CERN and LIGO’s sounds are primarily for outreach. Most of the scientists I spoke to agreed that one can’t often listen to a sound and say “that black hole was about 30 times the size of the sun.”
However, some feel these sounds can help researchers understand and relate to the data. “I think there’s no reason we shouldn’t use a range of senses to get this information in our brains,” said Tim O’Brien, sonifier and associate director of the University of Manchester’s Jodrell Bank Centre for Astrophysics. “It can actually make you feel different about the data. It’s not just about engaging people who aren’t experts. Sometimes you actually hear something … that you hadn’t spotted in a visual representation.”

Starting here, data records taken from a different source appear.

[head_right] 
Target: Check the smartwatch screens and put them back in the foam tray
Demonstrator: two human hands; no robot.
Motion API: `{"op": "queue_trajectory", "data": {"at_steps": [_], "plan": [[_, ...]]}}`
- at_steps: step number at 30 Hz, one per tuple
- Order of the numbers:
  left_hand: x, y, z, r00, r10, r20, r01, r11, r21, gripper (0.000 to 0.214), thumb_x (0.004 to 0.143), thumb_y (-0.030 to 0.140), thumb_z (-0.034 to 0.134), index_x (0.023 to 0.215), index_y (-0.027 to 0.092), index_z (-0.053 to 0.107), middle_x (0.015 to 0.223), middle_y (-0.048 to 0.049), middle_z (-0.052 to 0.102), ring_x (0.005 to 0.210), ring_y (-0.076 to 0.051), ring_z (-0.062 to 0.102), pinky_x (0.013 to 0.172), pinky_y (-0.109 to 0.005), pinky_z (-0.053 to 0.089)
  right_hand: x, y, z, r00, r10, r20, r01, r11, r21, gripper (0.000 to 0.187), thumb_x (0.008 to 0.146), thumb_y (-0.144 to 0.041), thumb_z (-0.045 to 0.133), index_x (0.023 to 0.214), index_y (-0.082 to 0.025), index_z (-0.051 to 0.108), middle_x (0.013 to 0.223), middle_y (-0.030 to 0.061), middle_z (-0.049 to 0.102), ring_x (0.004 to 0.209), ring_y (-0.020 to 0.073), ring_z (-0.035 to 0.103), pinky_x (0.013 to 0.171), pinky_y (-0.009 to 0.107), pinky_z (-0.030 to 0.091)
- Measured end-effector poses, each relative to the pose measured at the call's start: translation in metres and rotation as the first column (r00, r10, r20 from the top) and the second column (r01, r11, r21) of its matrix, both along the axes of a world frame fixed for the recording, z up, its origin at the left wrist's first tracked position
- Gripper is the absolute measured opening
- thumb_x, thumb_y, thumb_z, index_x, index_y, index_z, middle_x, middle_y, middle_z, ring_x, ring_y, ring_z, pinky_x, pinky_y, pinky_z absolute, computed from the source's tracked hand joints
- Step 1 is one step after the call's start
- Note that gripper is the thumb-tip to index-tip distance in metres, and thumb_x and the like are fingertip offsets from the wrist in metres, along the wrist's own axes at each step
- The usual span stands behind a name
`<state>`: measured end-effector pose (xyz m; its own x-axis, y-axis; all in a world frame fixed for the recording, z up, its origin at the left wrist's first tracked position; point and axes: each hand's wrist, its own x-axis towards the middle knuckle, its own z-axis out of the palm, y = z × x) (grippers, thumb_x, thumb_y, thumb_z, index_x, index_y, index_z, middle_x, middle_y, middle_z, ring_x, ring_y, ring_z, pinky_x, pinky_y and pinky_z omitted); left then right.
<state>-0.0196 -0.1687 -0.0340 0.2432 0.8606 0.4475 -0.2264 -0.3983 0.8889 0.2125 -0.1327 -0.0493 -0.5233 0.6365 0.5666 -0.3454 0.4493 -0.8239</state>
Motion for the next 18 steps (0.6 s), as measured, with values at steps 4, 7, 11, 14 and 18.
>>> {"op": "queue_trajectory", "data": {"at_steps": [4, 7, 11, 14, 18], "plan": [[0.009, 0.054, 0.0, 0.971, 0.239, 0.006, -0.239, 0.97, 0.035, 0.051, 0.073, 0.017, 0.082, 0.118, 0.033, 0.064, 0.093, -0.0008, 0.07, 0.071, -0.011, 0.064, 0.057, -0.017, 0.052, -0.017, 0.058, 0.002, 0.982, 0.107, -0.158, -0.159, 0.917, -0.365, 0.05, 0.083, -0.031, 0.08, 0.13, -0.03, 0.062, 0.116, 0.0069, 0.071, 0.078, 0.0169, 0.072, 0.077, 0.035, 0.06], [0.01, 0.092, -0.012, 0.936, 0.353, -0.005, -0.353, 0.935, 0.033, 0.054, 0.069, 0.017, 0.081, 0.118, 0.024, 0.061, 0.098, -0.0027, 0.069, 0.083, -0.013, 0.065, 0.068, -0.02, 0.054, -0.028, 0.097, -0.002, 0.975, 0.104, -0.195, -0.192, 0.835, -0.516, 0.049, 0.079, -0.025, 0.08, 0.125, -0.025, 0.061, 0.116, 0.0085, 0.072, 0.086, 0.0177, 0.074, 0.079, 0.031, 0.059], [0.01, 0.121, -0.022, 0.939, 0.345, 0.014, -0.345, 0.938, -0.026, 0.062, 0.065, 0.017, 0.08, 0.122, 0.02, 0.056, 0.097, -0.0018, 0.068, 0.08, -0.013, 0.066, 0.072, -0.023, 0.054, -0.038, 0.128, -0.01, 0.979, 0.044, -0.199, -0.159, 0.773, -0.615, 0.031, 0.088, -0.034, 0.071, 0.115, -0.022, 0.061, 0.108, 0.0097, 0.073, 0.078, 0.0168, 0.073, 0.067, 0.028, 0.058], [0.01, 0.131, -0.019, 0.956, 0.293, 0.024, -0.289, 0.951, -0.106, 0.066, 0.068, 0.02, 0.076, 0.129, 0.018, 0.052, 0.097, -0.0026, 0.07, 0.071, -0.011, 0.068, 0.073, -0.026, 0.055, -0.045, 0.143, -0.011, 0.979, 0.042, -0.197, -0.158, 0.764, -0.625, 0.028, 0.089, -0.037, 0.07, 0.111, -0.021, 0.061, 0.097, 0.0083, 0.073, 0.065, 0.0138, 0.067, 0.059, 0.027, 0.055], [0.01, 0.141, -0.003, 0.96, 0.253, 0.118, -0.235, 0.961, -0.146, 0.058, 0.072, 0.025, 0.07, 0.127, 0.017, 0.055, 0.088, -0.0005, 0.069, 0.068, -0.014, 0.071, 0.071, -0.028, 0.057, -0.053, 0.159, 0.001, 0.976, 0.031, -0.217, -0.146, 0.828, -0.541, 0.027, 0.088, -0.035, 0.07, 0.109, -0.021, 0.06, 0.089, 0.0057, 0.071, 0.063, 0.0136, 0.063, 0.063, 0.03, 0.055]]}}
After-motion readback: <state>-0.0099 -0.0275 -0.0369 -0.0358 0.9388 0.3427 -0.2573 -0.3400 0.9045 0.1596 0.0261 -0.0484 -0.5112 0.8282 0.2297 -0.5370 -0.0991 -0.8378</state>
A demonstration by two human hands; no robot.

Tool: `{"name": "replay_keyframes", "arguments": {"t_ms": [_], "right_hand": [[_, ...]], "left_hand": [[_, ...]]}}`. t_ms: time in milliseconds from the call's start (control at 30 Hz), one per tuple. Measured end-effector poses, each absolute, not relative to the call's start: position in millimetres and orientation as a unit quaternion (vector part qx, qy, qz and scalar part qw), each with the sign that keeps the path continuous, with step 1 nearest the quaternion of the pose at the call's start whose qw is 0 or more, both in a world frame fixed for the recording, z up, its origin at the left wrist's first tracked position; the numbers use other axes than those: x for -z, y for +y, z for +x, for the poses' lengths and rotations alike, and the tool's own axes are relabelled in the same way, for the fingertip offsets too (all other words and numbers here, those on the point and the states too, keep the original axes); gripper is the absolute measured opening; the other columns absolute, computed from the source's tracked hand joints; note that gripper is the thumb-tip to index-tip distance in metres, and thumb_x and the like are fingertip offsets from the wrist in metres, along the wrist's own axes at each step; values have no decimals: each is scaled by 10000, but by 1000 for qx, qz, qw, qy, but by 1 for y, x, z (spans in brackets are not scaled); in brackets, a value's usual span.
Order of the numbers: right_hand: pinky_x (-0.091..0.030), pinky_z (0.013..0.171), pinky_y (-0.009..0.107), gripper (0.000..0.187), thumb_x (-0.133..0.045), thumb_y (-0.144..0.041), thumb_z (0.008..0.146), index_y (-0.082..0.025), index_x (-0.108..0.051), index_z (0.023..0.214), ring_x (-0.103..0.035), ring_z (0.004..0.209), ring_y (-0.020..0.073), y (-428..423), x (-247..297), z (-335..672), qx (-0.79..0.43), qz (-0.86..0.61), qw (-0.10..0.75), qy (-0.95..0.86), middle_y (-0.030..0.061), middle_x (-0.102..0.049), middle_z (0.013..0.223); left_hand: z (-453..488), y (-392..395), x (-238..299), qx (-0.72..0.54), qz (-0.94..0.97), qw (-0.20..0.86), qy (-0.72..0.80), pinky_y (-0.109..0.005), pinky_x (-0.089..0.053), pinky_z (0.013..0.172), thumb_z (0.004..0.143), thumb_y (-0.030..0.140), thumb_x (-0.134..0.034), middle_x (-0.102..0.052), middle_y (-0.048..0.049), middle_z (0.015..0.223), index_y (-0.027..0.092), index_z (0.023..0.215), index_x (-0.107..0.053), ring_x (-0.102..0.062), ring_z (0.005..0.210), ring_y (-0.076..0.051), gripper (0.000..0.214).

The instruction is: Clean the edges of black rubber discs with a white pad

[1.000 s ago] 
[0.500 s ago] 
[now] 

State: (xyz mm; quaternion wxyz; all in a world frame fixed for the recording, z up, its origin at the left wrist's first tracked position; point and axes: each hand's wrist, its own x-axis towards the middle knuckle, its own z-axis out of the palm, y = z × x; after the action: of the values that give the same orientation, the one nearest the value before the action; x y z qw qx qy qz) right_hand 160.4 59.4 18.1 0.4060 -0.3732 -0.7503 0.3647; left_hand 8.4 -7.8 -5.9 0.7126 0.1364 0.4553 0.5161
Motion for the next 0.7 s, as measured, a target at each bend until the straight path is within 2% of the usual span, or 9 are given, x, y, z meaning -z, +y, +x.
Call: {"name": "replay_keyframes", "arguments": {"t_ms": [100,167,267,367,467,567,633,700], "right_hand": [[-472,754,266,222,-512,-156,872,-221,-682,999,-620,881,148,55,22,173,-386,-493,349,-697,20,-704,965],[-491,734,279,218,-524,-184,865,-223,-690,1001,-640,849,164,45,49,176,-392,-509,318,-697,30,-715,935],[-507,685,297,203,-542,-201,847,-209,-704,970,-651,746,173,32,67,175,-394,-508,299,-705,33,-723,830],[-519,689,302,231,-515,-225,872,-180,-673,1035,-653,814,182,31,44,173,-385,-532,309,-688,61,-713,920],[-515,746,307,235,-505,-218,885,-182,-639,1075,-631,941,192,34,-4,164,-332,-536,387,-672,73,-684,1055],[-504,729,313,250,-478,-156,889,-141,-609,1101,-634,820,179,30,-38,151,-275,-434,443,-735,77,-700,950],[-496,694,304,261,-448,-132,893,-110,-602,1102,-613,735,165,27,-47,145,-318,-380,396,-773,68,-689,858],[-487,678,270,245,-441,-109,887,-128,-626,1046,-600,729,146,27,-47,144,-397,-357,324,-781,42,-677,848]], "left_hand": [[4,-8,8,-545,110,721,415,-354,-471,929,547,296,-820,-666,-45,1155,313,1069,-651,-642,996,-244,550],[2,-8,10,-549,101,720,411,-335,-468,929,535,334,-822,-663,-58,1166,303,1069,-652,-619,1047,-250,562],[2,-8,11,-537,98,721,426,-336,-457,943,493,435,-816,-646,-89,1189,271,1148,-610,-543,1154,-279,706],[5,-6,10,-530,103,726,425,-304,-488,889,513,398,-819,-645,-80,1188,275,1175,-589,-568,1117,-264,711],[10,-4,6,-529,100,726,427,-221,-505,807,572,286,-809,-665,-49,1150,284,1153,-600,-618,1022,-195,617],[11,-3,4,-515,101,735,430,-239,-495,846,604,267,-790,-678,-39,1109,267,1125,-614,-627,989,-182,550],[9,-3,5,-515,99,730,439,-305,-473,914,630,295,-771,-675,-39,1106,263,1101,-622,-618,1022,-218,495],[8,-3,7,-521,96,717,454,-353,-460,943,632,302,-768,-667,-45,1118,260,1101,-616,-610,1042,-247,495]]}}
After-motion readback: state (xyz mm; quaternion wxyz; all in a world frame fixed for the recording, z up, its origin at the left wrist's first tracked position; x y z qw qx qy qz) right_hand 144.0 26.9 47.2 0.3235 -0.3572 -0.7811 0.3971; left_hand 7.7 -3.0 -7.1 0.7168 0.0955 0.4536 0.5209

Outreach is still important. “Alchemy” avoids big science words, “so people who aren’t science enthusiasts and wouldn’t understand the terminology might not at first glance know that the song was my ode to physics,” said Jones. Still, she sees the song and her work as a way to show how more existential ideas unite thinkers.
“The questions that alchemists, scientists and artists try and understand and navigate through in their work is who are we, where do we come from, why are we here and what it all means,” she said. “That’s a big part of why I feel like the integration of science and music informed my artistic process. It’s the summation of these seemingly radical disciplines but originates from the same questions about trying to uncover the universe’s secrets.”